Choice helps students in other states
While the Star is campaigning against school choice opportunities for low-income students, states that provide options are showing strong gains.
Following the pioneering leads of Arizona and Florida, Indiana legislators are giving students a fighting chance, and the results are remarkable.
Between 2011 and 2019 (the latest data available), Indiana students’ reading proficiency improved by 12% in the 4th grade (from 33% proficient to 37%) and by 16% in the 8th grade (from 32% to 37%). Arizona students improved from 26% proficient in the 4th grade to 31%; 8th-grade proficiency held steady at 28%. Students in Florida also improved, going from 35% to 38% proficient for 4th-graders and from 30% to 34% for 8th-graders.

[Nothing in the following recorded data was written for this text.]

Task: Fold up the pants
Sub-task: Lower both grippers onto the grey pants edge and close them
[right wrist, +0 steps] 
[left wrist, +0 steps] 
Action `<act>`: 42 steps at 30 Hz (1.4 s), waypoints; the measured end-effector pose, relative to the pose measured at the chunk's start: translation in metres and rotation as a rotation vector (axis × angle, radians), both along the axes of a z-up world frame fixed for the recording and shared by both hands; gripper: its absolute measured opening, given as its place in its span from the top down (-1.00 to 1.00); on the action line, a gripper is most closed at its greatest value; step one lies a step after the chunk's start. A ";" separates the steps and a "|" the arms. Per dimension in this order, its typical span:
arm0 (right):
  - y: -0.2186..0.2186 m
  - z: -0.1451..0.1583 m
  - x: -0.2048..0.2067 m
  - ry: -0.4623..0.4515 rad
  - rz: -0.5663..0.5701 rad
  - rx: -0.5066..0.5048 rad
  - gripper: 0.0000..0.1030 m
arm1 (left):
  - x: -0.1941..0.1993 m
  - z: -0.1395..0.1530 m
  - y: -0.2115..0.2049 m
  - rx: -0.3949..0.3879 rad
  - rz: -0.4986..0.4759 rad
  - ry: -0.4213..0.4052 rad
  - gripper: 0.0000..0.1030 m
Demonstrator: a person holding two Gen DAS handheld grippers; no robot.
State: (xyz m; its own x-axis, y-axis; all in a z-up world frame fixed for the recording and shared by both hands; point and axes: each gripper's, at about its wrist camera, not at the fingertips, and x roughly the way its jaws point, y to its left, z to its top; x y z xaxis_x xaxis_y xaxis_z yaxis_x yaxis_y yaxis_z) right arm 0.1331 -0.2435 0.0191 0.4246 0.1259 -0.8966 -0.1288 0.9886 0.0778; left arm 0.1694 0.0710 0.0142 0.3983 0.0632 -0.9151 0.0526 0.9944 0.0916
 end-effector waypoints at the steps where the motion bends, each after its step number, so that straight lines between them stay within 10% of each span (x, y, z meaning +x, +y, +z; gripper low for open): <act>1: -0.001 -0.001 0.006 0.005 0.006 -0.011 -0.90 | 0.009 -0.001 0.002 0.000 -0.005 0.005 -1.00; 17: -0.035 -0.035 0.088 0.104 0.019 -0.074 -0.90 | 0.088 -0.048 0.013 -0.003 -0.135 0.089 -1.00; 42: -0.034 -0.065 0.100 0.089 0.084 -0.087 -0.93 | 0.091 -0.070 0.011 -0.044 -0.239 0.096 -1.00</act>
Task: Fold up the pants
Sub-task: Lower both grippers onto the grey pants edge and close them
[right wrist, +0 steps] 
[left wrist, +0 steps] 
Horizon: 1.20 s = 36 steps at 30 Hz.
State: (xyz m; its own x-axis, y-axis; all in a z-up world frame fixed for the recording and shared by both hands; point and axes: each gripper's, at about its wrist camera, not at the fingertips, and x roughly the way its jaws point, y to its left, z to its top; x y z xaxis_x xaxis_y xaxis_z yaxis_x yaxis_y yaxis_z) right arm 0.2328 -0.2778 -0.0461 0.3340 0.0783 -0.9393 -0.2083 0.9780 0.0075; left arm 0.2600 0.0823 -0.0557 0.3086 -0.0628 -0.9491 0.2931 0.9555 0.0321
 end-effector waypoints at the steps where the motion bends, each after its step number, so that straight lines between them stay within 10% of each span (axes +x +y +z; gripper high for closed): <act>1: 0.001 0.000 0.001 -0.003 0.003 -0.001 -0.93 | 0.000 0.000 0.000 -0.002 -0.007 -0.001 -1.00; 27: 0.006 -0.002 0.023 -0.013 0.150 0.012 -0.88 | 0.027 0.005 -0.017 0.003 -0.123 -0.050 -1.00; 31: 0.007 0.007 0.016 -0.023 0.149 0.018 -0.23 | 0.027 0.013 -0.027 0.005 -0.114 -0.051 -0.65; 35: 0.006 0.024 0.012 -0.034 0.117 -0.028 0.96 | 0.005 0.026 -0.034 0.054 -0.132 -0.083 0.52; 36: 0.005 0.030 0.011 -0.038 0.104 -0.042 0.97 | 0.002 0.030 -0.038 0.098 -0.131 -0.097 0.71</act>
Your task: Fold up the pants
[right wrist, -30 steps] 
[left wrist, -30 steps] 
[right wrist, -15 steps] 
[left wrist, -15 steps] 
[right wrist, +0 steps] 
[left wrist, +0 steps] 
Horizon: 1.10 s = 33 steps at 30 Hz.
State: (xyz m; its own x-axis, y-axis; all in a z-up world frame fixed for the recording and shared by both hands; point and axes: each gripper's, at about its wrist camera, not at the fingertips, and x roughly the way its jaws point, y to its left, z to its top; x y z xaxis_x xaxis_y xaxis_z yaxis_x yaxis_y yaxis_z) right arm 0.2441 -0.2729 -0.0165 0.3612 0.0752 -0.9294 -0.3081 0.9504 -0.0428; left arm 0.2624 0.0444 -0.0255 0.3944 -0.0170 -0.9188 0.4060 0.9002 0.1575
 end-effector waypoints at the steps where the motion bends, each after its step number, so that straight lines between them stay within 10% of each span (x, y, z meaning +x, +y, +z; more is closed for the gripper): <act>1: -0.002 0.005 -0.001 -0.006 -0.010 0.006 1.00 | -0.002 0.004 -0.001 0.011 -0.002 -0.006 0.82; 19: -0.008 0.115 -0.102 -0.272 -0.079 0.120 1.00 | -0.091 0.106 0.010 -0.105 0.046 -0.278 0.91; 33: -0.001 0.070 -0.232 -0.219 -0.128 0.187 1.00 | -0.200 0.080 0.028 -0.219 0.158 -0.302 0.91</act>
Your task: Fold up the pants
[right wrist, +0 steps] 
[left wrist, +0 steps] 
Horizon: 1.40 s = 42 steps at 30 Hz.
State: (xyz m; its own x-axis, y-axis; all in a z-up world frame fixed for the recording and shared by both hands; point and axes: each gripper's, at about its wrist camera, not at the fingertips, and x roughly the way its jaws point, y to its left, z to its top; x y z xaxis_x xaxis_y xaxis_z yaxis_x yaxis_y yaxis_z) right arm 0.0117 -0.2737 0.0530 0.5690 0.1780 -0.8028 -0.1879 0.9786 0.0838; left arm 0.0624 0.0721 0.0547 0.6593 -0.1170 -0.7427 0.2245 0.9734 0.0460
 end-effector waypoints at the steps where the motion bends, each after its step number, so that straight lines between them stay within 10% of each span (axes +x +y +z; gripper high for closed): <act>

But proficiency went backward in Kansas, declining by 6% for 4th-graders and by 9% for 8th-graders. Proficiency fell from 36% to 34% in the 4th grade and 8th-grade results declined from 35% to 32%.
The above results are for all students, but low-income students also had impressive gains. Arizona, Florida, and Indiana students all improved but Kansas students went backward.
KC Star condemns students to a lifetime of underachievement
The Star’s solution – “fix the public schools” – sounds good but an honest look at history shows that that isn’t going to happen.
Joy Eakin, a former Wichita School District Board member, explained in her testimony in support of school choice legislation this year.
“In 2013, I staunchly opposed measures like this bill. I believed we could bring change from the inside and fix these issues for our most vulnerable students. But now I’m here today asking you to pass this bill because I got a good look at the inside of the system.”
The Star and others who want to keep low-income kids trapped in schools that aren’t working for them are tacitly saying that support for the ‘system’ is far more important than getting kids educated.
And their ‘choice’ condemns tens of thousands of students to a lifetime of underachievement.